One of the fastest-growing regions in the U.S., Charleston, South Carolina is now the No. 1 mid-sized metro for millennials, according to the US Bureau of Labor Statistics. As of 2016, the metro area was growing at three times the rate of the U.S. population.
Often among the 34 new residents Charleston welcomes each day are venture capitalists and real estate developers, who are drawn to Charleston for a chance to participate in a fast-growing economy, while living in a more affordable coastal hub. These change agents have helped shaped Charleston into an emerging location for startup activity, and its tech community offers lessons for other cities on how to capitalize on an influx of new residents.

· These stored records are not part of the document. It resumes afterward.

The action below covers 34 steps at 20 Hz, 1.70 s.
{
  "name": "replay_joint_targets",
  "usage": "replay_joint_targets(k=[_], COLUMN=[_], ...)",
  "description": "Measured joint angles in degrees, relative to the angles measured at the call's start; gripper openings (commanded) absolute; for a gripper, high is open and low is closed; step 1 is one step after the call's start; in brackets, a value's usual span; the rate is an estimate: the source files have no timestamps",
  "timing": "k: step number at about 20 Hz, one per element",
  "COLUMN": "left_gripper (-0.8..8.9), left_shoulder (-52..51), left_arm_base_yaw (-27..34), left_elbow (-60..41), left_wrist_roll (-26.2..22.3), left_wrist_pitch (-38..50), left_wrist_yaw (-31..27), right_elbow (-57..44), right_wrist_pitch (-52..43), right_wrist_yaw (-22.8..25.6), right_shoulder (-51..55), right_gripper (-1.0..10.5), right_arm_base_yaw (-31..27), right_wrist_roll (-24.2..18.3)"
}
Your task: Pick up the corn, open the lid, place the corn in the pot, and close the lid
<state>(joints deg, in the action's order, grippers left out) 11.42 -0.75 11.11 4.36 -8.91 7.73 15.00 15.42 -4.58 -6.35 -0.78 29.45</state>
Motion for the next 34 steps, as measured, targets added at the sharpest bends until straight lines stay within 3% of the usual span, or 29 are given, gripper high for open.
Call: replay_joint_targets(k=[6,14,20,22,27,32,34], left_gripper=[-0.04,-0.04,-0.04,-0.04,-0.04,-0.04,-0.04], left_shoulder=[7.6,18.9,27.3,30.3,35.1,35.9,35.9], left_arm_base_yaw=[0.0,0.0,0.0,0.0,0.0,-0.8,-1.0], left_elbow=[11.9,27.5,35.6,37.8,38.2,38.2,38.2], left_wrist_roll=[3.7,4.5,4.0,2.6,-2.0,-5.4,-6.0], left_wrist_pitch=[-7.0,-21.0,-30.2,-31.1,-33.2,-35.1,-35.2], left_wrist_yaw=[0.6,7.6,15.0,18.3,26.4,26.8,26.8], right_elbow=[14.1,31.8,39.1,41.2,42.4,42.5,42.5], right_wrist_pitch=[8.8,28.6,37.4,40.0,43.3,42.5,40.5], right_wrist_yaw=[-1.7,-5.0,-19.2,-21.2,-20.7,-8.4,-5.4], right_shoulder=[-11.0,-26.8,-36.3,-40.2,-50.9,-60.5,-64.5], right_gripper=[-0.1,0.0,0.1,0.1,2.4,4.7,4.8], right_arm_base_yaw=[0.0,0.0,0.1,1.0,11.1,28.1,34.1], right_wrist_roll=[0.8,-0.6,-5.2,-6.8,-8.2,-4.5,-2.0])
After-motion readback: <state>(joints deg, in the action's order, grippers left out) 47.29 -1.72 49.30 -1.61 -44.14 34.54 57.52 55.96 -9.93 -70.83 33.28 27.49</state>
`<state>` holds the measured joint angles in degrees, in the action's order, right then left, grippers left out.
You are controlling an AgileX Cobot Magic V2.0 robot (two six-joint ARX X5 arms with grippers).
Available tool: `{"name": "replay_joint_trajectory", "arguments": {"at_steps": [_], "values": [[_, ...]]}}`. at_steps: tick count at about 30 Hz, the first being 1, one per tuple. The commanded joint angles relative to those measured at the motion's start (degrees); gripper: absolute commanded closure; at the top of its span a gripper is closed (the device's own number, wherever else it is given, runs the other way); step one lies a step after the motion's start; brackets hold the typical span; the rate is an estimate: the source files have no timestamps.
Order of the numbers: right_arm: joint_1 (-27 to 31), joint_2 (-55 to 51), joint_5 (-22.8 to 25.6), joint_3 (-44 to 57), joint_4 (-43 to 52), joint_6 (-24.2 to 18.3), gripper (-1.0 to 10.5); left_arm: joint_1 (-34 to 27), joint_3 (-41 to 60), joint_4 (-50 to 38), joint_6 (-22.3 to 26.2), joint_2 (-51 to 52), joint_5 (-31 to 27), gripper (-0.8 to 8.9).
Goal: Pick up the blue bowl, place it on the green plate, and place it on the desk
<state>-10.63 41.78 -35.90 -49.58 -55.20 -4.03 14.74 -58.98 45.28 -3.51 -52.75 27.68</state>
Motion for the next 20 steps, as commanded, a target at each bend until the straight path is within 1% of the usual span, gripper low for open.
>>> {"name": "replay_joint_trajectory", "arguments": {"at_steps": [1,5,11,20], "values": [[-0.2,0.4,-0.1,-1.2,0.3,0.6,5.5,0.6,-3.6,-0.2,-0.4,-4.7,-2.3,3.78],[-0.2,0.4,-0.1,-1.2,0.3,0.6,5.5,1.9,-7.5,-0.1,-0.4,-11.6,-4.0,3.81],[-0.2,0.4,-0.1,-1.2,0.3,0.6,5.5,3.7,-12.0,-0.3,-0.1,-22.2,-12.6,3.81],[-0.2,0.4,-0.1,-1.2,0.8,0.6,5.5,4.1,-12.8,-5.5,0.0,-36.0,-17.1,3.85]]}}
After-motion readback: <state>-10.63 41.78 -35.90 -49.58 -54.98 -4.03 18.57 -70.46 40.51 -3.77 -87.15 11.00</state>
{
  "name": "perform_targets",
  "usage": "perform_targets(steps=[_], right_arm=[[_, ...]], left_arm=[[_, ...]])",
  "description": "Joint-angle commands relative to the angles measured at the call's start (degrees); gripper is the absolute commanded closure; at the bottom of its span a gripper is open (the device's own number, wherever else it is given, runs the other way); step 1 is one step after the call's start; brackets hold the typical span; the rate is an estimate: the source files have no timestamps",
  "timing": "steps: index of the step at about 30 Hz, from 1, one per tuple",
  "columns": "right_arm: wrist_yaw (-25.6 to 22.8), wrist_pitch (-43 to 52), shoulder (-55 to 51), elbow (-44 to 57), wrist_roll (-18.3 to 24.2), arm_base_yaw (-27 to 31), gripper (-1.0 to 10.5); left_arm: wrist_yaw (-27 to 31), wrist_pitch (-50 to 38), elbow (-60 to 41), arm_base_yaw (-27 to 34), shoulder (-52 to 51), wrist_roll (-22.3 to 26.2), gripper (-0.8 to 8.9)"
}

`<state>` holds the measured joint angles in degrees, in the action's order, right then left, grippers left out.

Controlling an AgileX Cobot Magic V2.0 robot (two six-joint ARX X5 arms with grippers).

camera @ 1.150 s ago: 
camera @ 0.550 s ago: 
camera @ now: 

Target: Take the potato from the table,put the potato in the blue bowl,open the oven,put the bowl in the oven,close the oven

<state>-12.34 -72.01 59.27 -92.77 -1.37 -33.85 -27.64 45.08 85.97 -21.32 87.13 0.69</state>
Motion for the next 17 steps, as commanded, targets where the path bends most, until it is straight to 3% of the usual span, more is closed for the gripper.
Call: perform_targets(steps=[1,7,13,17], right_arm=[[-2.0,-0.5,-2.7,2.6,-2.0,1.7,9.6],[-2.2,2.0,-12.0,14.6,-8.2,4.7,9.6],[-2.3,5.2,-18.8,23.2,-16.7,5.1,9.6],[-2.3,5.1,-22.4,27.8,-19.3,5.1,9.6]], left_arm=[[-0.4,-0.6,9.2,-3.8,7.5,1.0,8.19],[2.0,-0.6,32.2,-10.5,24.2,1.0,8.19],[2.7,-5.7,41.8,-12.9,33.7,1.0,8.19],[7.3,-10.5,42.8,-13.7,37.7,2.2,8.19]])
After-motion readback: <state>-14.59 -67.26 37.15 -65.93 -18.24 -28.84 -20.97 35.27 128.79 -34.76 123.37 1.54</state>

The seeds for Charleston’s startup community were sown 26 years ago, when nonprofit software company Blackbaud made the move from New York to Charleston. Since Blackbaud planted itself in Charleston, the region has welcomed more than 250 additional tech companies and 11,000 tech workers. (Disclosure: Blackbaud is an investor in Charleston Open Source.)
The game-changing moment for Charleston’s tech community was the 2001 launch of the Charleston Digital Corridor, a city-backed initiative to attract and grow technology startups. To date, the Corridor has launched more than 80 startups, including Blue Acorn, GoodDoneGreat (acquired by corporate social responsibility platform YourCause), and PeopleMatter (acquired by hiring platform Snagajob). Soon, the Corridor’s resources were attracting startups from outside the region, like Echovate, a “people analytics” software firm that chose Charleston over cities like Raleigh, Austin, and Boston.